February 15th, 2010 · Sandy's blog

St Albans Labour Party has been trumpeting their narrow 32 vote margin in holding their London Colney parish council seat as the greatest news since the second coming.  Of course their candidate Maria Aguado is to be congratulated on her victory.  But the real news was the trouncing of the BNP and the barnstorming performance by LibDem first-time candidate Vibs Nazeri.

It was the last opportunity for real voting anywhere in the St Albans constituency before the imminent General Election.  Leaving aside the BNP, both Labour and particularly the Conservatives saw their vote share fall compared with the huge surge in support for the Liberal Democrats.

As recently as 2008, district councillor Dave Winstone, the Conservative candidate on Thursday, polled 48 percent of the vote to win London Colney village in the last district election.  On Thursday he came in third place, with his 181 votes representing a dramatically reduced 27 percent vote share.  It’s yet more evidence of the damage done to the St Albans Conservative Party by months of local in-fighting.”

Vibs polled 29 percent of the vote, a massive increase from the six percent polled by the LibDem candidate in London Colney in 2008.  The Labour victory was achieved on a markedly lower vote share than they achieved when they lost the village in 2008.

The momentum going forward into the General Election is clearly with the Liberal Democrats.

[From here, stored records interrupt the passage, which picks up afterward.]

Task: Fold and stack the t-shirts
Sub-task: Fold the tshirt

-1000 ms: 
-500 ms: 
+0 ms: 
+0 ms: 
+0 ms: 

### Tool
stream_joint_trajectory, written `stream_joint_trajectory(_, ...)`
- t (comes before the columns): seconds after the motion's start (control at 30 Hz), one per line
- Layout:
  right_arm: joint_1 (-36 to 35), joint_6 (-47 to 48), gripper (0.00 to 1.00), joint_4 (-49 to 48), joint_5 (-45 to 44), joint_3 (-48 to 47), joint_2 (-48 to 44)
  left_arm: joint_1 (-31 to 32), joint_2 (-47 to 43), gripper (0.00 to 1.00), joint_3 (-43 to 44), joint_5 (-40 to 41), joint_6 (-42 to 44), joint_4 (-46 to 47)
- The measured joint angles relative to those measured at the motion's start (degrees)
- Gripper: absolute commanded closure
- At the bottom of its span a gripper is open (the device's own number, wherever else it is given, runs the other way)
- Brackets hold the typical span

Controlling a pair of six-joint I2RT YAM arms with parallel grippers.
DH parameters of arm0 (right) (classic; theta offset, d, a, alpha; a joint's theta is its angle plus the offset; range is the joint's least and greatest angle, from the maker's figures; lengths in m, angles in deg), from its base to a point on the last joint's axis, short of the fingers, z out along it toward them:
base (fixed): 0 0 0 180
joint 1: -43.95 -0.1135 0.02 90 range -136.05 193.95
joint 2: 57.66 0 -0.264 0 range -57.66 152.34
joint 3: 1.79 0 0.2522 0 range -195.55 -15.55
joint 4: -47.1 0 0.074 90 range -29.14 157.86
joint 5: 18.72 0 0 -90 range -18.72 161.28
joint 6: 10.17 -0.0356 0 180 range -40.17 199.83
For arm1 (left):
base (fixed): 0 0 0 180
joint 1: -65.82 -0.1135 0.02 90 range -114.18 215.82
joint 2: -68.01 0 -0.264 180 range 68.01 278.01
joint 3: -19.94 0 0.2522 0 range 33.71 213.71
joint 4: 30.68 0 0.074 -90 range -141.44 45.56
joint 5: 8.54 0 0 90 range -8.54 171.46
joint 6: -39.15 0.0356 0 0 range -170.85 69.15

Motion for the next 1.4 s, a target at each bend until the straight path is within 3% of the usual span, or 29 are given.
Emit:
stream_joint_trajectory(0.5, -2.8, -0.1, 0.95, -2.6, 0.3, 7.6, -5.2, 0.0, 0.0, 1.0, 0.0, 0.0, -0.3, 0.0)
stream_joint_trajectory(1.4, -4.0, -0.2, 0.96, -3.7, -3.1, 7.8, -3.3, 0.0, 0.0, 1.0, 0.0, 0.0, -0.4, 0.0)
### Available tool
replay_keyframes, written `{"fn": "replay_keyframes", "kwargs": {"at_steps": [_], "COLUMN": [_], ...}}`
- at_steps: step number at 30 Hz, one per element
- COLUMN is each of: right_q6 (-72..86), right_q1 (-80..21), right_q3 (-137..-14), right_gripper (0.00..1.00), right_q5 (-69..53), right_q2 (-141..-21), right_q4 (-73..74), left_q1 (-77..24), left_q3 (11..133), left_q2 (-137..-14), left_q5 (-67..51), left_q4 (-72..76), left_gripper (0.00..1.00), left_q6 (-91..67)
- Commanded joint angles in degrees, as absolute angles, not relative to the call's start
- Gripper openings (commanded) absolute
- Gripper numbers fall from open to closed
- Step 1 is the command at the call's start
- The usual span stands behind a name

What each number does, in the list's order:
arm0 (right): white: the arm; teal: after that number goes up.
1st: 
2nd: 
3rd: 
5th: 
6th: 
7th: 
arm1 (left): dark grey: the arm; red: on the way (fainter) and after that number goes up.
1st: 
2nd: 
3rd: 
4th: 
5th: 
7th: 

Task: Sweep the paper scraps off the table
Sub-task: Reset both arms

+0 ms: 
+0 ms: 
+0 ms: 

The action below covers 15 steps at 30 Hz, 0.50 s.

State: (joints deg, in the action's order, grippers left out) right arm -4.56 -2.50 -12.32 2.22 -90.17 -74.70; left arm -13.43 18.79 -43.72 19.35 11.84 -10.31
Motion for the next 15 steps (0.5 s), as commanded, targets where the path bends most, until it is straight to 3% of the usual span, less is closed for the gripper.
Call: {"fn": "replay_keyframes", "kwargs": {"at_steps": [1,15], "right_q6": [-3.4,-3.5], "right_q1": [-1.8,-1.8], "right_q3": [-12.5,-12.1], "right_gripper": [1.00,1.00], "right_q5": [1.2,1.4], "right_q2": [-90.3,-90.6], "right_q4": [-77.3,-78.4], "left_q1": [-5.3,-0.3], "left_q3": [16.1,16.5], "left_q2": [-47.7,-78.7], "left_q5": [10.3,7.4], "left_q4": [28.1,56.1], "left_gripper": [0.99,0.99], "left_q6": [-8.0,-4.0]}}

PS And the best news has to be the humiliation of the BNP with a fourth place 61 vote finish.  (Incidentally they contested three other by-elections on the same day in other parts of the country and came fourth in all of them.)  I hope the Review newspaper will forgive me for reproducing a quote they got on polling day from voter Jane as she went into the polling station:

“I have voted Lib Dem.

“I always vote, but I think it is particularly important because of the BNP.

“I don’t want a bunch of fascists on my doorstep.”

Amen to that.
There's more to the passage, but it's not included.